Robert Earl Burton founded The Fellowship of Friends in the San Francisco Bay Area in 1970. Burton modeled his own group after that of Alex Horn, loosely borrowing from the Fourth Way teachings of Gurdjieff and Ouspensky. In recent years, the Fellowship has cast its net more broadly, embracing any spiritual tradition that includes (or can be interpreted to include) the notion of "presence."

The Fellowship of Friends exhibits the hallmarks of a "doomsday religious cult," wherein Burton exercises absolute authority, and demands loyalty and obedience. He warns that his is the only path to consciousness and eternal life. Invoking his gift of prophecy, he has over the years prepared his flock for great calamities (e.g. a depression in 1984, the fall of California in 1998, nuclear holocaust in 2006, and most recently the October 2018 "Fall of California Redux.")

But according to Burton, Armageddon still looms in our future and when it finally arrives, non-believers shall perish, while through the direct intervention and guidance from 44 angels (recently expanded to 81 angels, including himself and his divine father, Leonardo da Vinci) Burton and his followers shall be spared, founding a new, and more perfect civilization.

Many regard Robert Earl Burton a narcissist and sociopath, surrounded by a largely greed- and power-driven inner circle.
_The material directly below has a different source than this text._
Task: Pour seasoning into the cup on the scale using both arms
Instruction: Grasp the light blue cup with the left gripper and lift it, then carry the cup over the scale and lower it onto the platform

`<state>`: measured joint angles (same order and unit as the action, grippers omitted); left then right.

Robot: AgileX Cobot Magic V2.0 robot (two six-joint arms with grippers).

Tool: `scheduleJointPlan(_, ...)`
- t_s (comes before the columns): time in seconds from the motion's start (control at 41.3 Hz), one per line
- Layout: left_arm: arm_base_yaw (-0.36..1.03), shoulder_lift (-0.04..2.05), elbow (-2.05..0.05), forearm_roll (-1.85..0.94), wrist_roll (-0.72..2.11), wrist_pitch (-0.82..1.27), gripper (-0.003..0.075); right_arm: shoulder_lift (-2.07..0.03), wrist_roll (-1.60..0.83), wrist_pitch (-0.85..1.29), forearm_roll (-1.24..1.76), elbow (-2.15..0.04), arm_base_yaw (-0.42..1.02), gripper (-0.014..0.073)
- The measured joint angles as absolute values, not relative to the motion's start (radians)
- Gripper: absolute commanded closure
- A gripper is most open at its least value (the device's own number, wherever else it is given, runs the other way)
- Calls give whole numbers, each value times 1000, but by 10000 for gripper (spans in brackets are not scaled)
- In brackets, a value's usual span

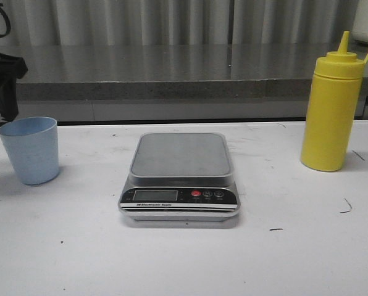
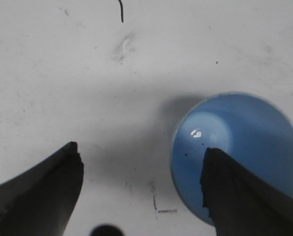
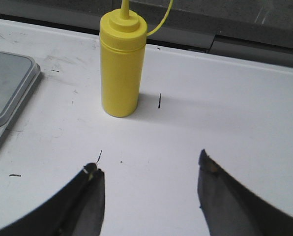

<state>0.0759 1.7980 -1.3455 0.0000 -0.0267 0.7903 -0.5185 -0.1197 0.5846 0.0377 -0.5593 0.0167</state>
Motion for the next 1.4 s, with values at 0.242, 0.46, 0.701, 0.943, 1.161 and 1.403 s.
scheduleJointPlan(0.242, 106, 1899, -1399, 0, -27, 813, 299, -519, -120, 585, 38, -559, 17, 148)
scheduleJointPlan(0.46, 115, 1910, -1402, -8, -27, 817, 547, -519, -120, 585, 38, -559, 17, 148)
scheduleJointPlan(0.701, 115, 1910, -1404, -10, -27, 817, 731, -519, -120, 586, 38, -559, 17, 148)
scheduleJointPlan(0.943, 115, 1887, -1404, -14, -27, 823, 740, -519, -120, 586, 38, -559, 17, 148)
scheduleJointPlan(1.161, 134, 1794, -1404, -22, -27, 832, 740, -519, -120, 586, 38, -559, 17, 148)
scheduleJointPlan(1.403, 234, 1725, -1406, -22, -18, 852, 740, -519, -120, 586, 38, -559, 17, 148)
The following pages offer abundant evidence supporting that conclusion.

This archive draws from official Fellowship publications and websites, news archives, court documents, cult education and awareness forums, the Internet Archive, the long-running Fellowship of Friends - Living Presence Discussion, the (former) Fellowship of Friends wikispace project, the (ill-fated 2007) Fellowship of Friends Wikipedia page, and the editor's own 13-year experience in the Fellowship. Presented in a reverse chronology, the Fellowship's history may be navigated via the "Blog Archive" located in the sidebar below.

Wednesday, July 25, 2001

George Gurdjieff and a warning about The Fellowship of Friends

[ed. - On disinformation, Alex Burns writes a biographical sketch of George Gurdjieff, including a warning concerning the Fellowship of Friends. The "About Cults" link below leads to an Internet Archive copy of Stella Wirk's former Geocities website. The page also features links to several now-defunct sites of former Fellowship members: Theodore J. Nottingham, Greg W. Goodwin's The System, Charles Duncan's Fourth Way Gurdjieff Ouspensky School, and the contemporary Fellowship of Friends page (which cites the teachings of Gurdjieff as the Fellowship's foundation.) Bolds added.]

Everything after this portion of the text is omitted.